--- Supplied information Enclosed Below ---
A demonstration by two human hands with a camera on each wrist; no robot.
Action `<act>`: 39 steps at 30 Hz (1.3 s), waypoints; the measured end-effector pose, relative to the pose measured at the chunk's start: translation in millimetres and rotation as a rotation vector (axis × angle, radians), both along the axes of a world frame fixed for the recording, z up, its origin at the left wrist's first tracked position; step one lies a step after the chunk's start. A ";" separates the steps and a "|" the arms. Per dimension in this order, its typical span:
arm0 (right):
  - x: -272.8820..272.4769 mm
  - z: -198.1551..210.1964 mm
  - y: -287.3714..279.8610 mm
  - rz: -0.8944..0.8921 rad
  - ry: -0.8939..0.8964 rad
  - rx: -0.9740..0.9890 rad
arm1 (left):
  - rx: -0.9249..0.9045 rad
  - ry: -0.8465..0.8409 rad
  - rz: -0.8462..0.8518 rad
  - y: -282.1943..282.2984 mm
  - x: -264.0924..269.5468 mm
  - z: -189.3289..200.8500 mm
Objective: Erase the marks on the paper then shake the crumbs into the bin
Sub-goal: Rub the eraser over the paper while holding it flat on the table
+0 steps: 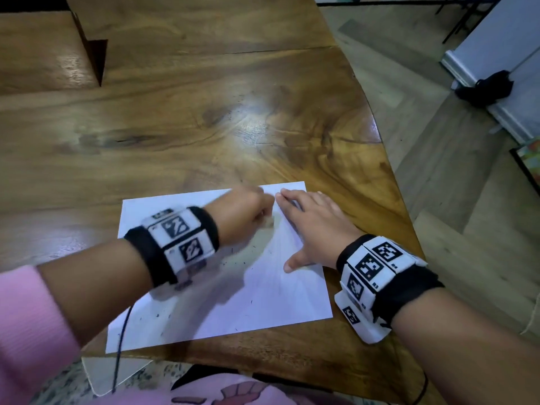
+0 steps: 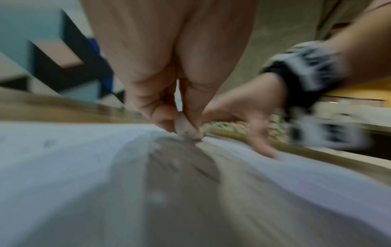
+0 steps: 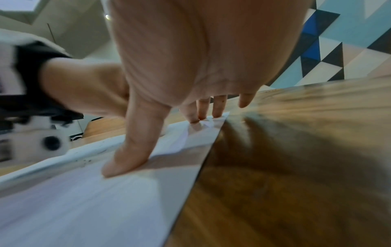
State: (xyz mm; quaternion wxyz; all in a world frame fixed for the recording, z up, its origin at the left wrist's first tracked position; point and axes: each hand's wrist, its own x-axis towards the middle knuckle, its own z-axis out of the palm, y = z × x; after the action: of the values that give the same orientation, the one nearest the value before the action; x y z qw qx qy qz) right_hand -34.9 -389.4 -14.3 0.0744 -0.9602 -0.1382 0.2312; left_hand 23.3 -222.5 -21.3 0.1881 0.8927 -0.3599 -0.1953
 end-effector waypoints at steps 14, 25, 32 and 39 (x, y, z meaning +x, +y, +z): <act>-0.2 -1.5 0.0 -0.013 0.012 0.030 | -0.029 0.039 -0.012 4.6 -24.0 2.1; -1.1 1.4 0.1 -0.023 0.015 0.045 | -0.082 0.156 -0.130 39.5 -84.8 -1.1; -2.8 3.2 1.2 -0.038 0.039 0.058 | -0.117 0.065 -0.112 25.7 -68.5 -3.4; -2.4 0.5 -1.9 -0.041 0.063 0.100 | -0.070 0.132 -0.096 25.6 -63.2 2.1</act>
State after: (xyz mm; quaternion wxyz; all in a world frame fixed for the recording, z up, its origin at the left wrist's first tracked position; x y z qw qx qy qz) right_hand -37.3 -391.4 -13.8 0.1311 -0.9502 -0.1274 0.2525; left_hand -39.8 -196.9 -19.1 0.2330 0.8526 -0.3955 -0.2495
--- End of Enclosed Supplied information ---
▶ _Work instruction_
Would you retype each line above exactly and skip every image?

▶ _Result for this exercise_
A demonstration by two human hands with a camera on each wrist; no robot.
Action `<act>`: 39 steps at 30 Hz (1.3 s), waypoints; the measured end-effector pose, relative to the pose measured at the chunk's start: translation in millimetres and rotation as a rotation vector (axis × angle, radians), both along the axes of a world frame fixed for the recording, z up, its origin at the left wrist's first tracked position; step one lies a step after the chunk's start. A ";" separates the steps and a "|" the arms. Per dimension in this order, its typical span:
arm0 (right):
  - x: -272.8820..272.4769 mm
  - z: -198.1551..210.1964 mm
  - y: -287.3714..279.8610 mm
  - rz: -0.8944..0.8921 rad
  - ry: -0.8939..0.8964 rad
  - rx: -0.9740..0.9890 rad
arm1 (left):
  - rx: -0.9249..0.9045 rad
  - ry: -0.8465..0.8409 rad
  - rz: -0.8462..0.8518 rad
  - y: -282.1943..282.2984 mm
  - x: -264.0924..269.5468 mm
  - z: -189.3289..200.8500 mm
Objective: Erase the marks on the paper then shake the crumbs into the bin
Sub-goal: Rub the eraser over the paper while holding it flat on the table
+0 steps: 
+0 steps: 
+0 steps: 
State: (xyz mm; quaternion wxyz; all in a world frame fixed for the recording, z up, its origin at the left wrist's first tracked position; point and axes: each hand's wrist, its own x-axis towards the middle knuckle, its own z-axis out of the palm, y = z × x; after the action: of the values that give the same orientation, the one nearest the value before the action; x y z qw qx qy qz) right_hand -34.9 -389.4 -14.3 0.0744 -0.9602 -0.1382 0.2312; left_hand 23.3 -222.5 -21.3 0.1881 0.8927 -0.3599 -0.1953
 end-effector waypoints at steps 14, 25, 32 and 39 (x, y, z meaning +x, +y, +z): <act>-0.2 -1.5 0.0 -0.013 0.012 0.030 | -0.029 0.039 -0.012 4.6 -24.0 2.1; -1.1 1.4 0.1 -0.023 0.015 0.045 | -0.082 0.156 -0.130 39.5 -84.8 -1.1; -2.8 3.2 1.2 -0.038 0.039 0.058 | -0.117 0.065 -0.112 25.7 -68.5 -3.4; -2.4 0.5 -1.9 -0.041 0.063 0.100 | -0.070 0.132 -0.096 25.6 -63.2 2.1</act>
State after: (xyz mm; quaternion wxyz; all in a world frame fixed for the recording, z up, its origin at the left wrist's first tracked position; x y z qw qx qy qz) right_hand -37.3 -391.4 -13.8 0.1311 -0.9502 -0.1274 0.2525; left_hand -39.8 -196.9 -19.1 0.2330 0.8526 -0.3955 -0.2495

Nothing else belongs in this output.